Report, as a bare number, how many lines of the entries below contain "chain".

*** Block opens ***

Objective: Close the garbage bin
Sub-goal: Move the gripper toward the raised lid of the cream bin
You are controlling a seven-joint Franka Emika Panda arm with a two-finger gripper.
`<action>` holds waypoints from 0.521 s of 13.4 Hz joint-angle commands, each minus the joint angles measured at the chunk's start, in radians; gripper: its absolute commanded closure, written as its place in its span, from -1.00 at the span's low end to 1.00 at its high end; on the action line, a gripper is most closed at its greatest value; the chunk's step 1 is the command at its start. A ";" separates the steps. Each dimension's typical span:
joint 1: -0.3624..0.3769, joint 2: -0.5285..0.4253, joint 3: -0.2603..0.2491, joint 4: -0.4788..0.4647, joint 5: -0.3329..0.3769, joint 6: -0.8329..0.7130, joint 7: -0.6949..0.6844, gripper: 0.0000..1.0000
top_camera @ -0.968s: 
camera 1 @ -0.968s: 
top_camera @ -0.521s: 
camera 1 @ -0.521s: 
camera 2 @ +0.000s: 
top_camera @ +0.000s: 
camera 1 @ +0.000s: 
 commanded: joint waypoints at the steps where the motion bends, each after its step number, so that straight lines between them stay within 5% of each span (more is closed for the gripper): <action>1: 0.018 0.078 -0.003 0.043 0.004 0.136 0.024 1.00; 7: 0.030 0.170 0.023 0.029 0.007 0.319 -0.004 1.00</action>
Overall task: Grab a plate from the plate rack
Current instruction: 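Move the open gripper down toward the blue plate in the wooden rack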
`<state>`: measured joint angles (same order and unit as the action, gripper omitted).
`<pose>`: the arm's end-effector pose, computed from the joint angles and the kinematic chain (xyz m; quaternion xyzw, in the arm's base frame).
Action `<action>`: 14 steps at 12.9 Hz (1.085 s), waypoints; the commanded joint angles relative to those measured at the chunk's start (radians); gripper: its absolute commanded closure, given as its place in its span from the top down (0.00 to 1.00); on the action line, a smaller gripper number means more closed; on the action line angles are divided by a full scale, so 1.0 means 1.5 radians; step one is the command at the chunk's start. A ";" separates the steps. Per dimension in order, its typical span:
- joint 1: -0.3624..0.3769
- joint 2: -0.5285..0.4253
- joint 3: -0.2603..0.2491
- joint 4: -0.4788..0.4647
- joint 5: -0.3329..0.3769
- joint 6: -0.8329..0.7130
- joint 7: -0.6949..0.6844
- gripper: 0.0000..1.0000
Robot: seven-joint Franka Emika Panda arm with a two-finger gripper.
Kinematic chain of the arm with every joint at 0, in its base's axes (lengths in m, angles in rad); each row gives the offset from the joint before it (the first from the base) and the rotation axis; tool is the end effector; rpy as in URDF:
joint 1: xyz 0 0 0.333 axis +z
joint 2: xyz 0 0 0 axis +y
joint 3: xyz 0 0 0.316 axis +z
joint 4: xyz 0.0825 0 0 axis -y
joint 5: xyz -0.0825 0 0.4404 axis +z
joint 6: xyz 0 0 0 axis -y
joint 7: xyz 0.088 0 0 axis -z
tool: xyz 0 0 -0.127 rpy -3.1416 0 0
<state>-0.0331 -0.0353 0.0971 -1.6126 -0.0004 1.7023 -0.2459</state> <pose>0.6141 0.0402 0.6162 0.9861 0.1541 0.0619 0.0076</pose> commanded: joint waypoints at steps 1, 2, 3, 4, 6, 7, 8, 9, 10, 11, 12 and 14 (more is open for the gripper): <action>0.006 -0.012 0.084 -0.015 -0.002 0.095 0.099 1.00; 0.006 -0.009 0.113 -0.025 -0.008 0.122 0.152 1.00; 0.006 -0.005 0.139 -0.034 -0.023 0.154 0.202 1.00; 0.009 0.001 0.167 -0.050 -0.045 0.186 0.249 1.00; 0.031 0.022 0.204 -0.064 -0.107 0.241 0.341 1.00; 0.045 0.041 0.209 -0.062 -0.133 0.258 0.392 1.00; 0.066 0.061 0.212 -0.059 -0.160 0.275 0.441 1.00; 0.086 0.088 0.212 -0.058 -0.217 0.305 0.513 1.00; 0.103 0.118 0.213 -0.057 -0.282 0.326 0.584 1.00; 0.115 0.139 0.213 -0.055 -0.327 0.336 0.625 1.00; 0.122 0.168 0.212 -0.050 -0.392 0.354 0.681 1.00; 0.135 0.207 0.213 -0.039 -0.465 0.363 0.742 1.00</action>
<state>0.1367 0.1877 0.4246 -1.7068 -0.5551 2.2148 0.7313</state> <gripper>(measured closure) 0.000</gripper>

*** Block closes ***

EXPECTED ANSWER: 2